Set down the data below once more, precisely as it reads.

..............................

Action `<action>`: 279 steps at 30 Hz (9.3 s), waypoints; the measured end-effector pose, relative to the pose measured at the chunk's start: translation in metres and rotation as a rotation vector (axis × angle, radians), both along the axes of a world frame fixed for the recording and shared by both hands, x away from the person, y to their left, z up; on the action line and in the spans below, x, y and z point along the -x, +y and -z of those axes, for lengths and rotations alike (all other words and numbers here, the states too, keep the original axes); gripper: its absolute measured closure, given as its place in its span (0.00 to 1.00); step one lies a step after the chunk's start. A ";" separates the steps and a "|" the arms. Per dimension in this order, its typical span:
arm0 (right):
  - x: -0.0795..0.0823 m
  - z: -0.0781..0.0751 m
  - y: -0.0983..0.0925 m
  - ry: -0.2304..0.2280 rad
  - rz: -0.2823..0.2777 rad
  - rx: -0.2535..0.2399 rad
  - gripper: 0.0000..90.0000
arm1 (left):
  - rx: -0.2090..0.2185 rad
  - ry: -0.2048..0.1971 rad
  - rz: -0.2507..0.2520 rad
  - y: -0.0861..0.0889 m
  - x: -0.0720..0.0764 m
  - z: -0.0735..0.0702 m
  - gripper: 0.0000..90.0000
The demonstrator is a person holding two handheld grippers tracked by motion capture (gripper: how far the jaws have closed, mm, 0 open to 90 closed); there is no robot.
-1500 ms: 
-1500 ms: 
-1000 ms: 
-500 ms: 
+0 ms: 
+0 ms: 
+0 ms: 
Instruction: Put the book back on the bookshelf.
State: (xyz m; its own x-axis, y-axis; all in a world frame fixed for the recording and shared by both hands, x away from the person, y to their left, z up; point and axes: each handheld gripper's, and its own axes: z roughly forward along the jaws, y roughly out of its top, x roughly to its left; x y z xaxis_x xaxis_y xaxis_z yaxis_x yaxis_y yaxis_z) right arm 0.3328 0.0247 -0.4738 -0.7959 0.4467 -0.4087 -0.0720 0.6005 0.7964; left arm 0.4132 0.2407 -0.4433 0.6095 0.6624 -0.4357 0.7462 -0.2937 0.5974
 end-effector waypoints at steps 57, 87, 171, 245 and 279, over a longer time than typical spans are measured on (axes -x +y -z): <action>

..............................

[Worked solution]:
Action `<action>`: 279 steps at 30 Hz (9.3 s), waypoints; the measured end-effector pose, relative to the pose measured at the chunk's start: translation in metres and rotation as a rotation vector (axis × angle, radians), both along the axes of a world frame fixed for the recording and shared by both hands, x away from the person, y to their left, z up; on the action line and in the spans below, x, y and z point along the -x, +y and -z of those axes, for lengths and rotations alike (all other words and numbers here, the states too, keep the original axes); gripper: its absolute measured closure, given as its place in its span (0.00 to 1.00); step one lies a step after the chunk's start. A ";" separates the steps and a "|" the arms. Per dimension in this order, its typical span:
arm0 (right):
  - x: -0.0795..0.0823 m
  - z: -0.0781..0.0751 m
  - y: -0.0983..0.0925 m
  - ry: -0.2304..0.2280 rad
  - rz: -0.2823..0.2777 rad
  - rx: -0.2535..0.2399 rad
  - gripper: 0.0000..90.0000
arm1 (left):
  - rx: -0.2090..0.2185 rad
  - ry: -0.2048..0.1971 rad
  - rz: -0.2507..0.2520 rad
  - y: -0.0861..0.0889 m
  - x: -0.0720..0.0764 m
  - z: -0.0735..0.0702 m
  - gripper: 0.0000..90.0000
The demonstrator is a person holding two handheld grippers tracked by motion capture (gripper: how far the jaws have closed, mm, 0 open to 90 closed); there is no robot.
-1500 ms: 
-1500 ms: 
-1000 ms: 
-500 ms: 
+0 ms: 
+0 ms: 
+0 ms: 
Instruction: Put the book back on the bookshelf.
State: (xyz m; its own x-axis, y-axis; all in a world frame fixed for the recording and shared by both hands, x away from the person, y to their left, z up; point and axes: each handheld gripper's, and its own axes: z roughly forward along the jaws, y roughly out of its top, x roughly to its left; x y z xaxis_x xaxis_y xaxis_z yaxis_x yaxis_y yaxis_z) right arm 0.3328 0.0247 -0.4738 -0.7959 0.4467 -0.4087 -0.0720 0.6005 0.7964; left arm 0.4132 0.2407 -0.4433 0.6095 0.6624 -0.4357 0.7462 -0.2937 0.5974
 end-effector waypoints at steps 57, 87, 171, 245 and 279, over a longer time than typical spans are measured on (axes -x +y -z): <action>

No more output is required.